I thank my noble friend Lord Arbuthnot. I will take the second one first: there are live conversations going on right now, at great speed, to finalise the legal process with the Ministry of Justice, which will result in the overturning of all the convictions in England and Wales by an Act of Parliament, excepting that there may be some small number of people who, in fact, have had legal or safe convictions, but they will be overturned—as we discussed before—because the greater good is to wipe the slate clean as quickly as possible. That will be coming to this House in short order, and I imagine there will be unanimous support for that.

As for the timing and the finance, the finance for this will come ultimately from the Treasury.
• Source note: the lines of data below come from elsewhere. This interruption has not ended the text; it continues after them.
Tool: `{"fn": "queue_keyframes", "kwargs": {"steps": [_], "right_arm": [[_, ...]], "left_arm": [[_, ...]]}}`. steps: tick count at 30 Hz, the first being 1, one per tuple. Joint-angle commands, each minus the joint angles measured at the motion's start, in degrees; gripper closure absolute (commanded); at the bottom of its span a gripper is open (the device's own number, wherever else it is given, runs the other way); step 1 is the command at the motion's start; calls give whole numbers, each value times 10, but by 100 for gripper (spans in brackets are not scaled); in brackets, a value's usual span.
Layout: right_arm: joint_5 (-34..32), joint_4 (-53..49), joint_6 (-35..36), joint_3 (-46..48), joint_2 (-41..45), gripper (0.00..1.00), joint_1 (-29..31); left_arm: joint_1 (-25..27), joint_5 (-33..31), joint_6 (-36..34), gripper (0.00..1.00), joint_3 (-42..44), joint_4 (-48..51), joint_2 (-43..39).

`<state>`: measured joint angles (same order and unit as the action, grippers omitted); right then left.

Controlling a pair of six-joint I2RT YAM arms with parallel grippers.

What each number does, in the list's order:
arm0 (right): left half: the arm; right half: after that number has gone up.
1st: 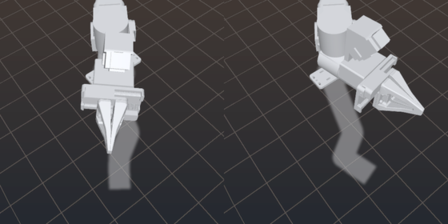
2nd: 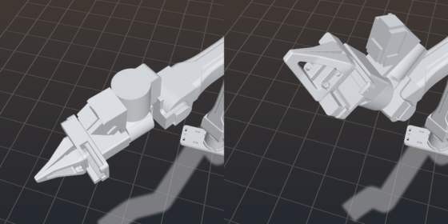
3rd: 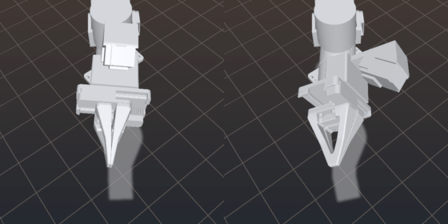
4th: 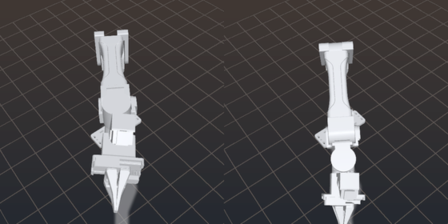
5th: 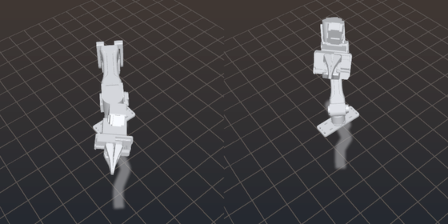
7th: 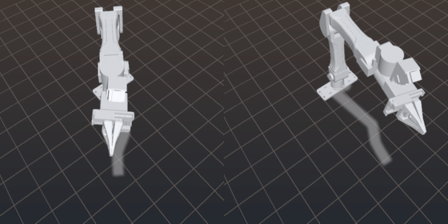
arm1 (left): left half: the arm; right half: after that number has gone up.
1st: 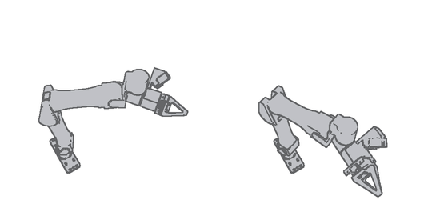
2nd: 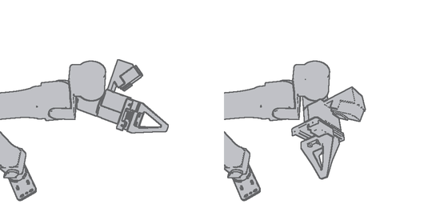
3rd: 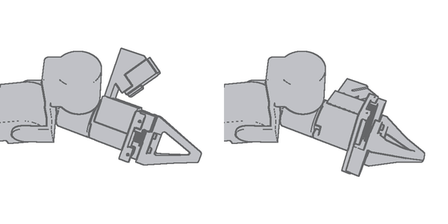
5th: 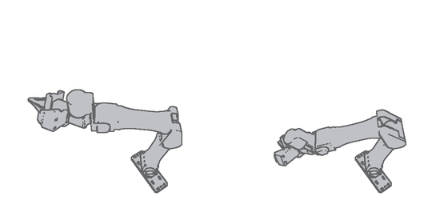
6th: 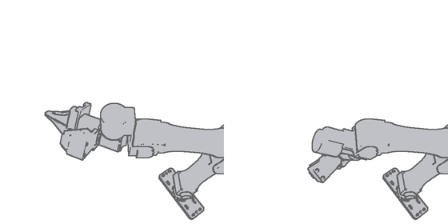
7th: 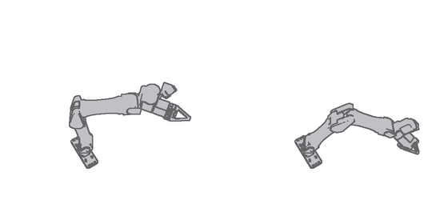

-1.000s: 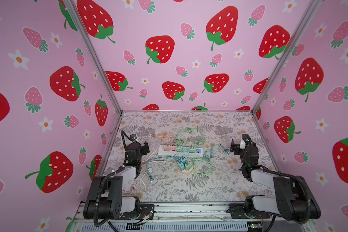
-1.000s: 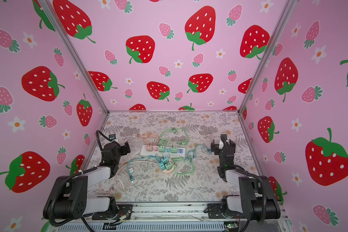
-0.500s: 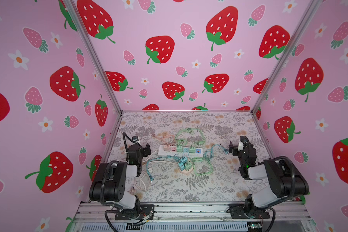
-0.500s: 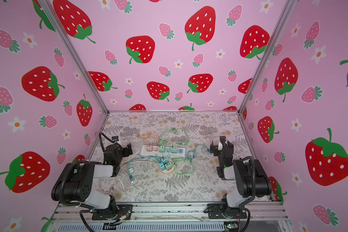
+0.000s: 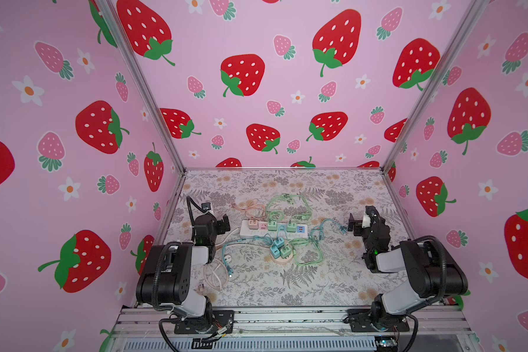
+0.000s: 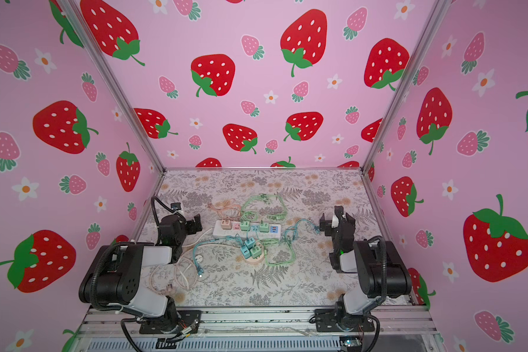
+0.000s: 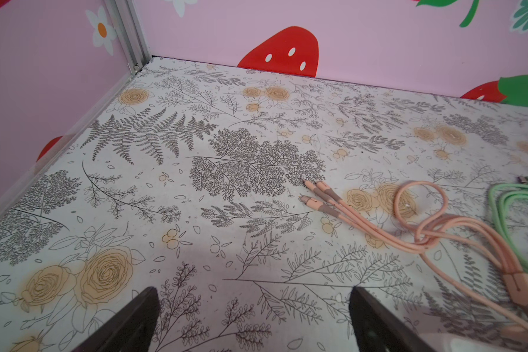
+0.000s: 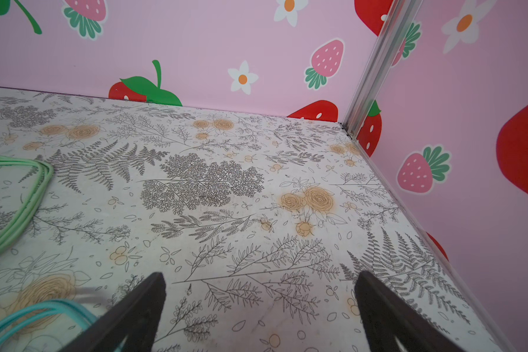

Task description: Insert the plug

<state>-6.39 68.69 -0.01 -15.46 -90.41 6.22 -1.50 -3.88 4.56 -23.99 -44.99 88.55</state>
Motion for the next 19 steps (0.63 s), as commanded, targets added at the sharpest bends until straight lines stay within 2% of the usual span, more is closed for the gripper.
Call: {"fn": "queue_keyframes", "kwargs": {"steps": [1, 19], "right_arm": [[4, 26, -4, 0, 4, 1, -2], [-1, 25, -2, -1, 4, 1, 2]], "left_arm": [[1, 4, -7, 1, -12, -1, 0], [2, 0, -8, 1, -11, -1, 0]]}}
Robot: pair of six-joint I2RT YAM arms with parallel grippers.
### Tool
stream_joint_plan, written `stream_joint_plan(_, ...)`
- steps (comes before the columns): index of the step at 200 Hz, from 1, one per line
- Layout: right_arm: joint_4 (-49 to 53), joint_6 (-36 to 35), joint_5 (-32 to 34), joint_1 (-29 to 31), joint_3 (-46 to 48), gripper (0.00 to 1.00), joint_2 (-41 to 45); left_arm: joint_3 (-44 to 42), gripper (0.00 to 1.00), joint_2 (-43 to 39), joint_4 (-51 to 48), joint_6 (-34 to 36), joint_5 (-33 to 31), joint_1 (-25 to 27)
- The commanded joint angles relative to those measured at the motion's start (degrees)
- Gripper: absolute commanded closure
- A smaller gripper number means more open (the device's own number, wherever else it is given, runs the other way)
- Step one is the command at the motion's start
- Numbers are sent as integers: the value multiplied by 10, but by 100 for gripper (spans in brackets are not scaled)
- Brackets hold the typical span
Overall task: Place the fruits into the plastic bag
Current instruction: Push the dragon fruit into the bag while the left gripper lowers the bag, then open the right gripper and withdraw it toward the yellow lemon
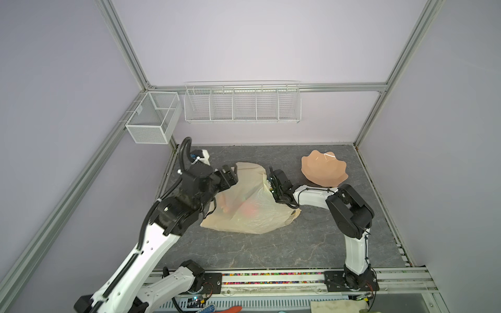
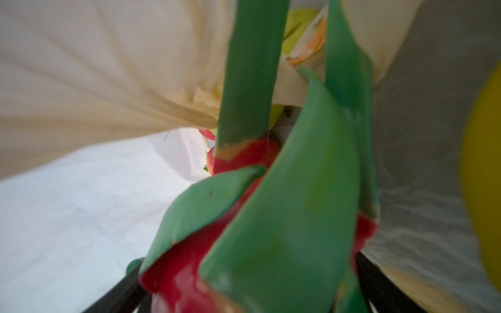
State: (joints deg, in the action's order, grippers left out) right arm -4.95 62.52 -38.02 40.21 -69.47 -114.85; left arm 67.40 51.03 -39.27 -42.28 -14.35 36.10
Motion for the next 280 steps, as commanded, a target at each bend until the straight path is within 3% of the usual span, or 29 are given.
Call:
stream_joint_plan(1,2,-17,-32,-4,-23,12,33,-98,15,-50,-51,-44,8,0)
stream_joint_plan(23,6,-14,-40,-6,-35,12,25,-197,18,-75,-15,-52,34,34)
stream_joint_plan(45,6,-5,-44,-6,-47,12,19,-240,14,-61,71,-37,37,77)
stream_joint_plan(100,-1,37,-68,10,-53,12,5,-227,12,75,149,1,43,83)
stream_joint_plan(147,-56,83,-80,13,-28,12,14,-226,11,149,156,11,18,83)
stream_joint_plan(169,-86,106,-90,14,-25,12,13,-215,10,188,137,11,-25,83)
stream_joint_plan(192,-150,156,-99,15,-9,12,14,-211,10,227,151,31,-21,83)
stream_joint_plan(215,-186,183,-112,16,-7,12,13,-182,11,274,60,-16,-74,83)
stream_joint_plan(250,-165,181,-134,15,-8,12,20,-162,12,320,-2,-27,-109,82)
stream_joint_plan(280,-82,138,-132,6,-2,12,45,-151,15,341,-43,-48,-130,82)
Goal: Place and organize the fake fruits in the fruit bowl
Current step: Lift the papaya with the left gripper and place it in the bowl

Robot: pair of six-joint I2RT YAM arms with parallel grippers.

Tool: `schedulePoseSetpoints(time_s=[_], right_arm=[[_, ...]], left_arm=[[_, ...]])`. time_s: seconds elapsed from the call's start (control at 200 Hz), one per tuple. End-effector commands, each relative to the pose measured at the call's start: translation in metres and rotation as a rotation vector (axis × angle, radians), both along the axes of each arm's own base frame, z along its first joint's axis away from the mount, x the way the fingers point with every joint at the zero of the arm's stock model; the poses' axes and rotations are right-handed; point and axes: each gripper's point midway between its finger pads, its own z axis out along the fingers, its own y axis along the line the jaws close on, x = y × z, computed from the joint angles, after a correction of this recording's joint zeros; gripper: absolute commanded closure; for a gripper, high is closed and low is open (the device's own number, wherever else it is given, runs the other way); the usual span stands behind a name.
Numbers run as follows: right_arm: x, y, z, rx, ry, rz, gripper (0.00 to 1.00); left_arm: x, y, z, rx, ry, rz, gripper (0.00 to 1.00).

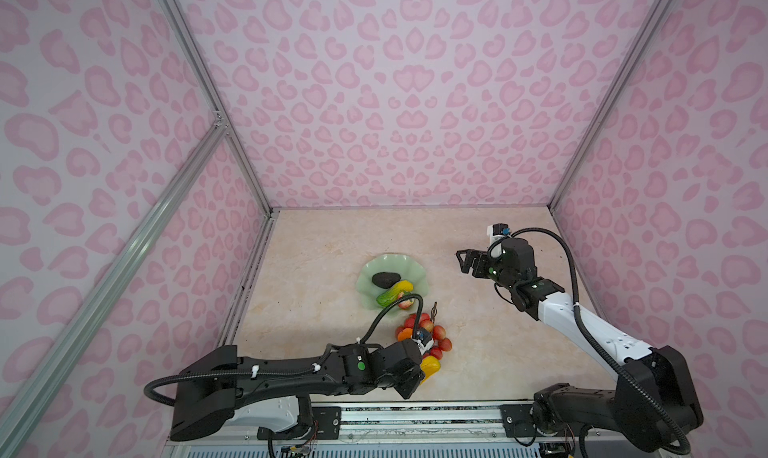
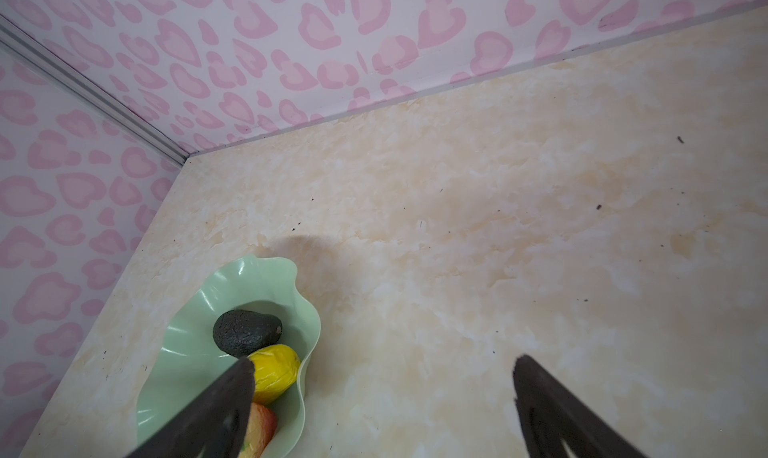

The Treasury has been funding DBT, in order for it to fund the Post Office, and, in the course of last year, under the chairmanship of Henry Staunton, £253 million was paid by the Treasury, via DBT, to Post Office Ltd, of which £150 million was for the compensation schemes—and £160 million has now been paid—and the £103 million was for the replacement of the Horizon system. There are regular funding lines going to the Post Office via DBT.

This money has been ring-fenced and identified by the Government—it sits within the Treasury—but we have also had conversations in this House about the fact that there may be some other sources of compensation to be had from other places, and why it should not necessarily be just the taxpayer who picks up the bill for this when there are perhaps other stakeholders involved in this sorry saga who should pay their part. It may well be that that the taxpayer can be relieved of some of the £1 billion ring-fencing because it may be that we can get other sources, not least Fujitsu, to pay for that.

The commitment given by my department—we are working flat out on this—is to get 90% of the claims processed and settled within 40 working days. There is no going back from that; as we have said before, 78% of postmasters and postmistresses—a figure of 2,270—have been fully paid and settled. We are now at the sharp end of this process for those who were treated the most egregiously. Therefore, those cases are more complex, and perhaps need more time—not demanded by the Government—for the process of how they put their claim together. We have a situation where it is openly known that Mr Bates has submitted his claim and is not happy with the response: that is part of the process that we are in, and it will go on. We will move as quickly as we can to make sure that everyone is restored to the position that they should be in.